What you will do: All lines of the material below that include the string "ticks" are to be copied.

Data shown:
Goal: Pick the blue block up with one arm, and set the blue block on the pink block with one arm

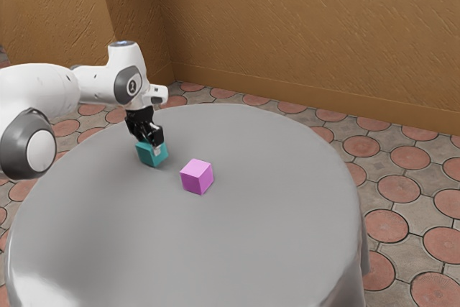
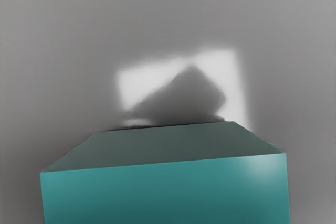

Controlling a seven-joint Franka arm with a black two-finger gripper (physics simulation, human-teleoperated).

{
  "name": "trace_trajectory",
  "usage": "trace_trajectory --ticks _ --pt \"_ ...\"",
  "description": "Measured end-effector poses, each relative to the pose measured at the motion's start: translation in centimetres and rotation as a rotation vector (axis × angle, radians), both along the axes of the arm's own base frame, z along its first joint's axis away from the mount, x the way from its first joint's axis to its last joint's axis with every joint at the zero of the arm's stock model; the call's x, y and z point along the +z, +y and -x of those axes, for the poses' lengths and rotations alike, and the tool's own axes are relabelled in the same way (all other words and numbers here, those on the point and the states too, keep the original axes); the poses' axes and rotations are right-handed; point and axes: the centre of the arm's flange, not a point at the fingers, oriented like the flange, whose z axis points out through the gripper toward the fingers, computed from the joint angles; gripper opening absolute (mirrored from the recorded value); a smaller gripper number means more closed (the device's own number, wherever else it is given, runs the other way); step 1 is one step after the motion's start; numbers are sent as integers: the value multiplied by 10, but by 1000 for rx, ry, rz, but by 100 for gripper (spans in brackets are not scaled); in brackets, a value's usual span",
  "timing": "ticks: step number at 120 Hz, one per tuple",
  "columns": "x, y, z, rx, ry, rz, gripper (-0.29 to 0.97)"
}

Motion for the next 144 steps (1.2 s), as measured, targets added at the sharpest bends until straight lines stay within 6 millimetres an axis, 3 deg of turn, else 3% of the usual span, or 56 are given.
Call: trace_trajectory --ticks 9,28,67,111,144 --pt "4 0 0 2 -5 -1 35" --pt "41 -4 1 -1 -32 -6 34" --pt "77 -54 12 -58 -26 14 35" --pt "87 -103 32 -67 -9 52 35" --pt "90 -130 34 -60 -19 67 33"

Problem solution:
  "usage": "trace_trajectory --ticks _ --pt \"_ ...\"",
  "timing": "ticks: step number at 120 Hz, one per tuple",
Call: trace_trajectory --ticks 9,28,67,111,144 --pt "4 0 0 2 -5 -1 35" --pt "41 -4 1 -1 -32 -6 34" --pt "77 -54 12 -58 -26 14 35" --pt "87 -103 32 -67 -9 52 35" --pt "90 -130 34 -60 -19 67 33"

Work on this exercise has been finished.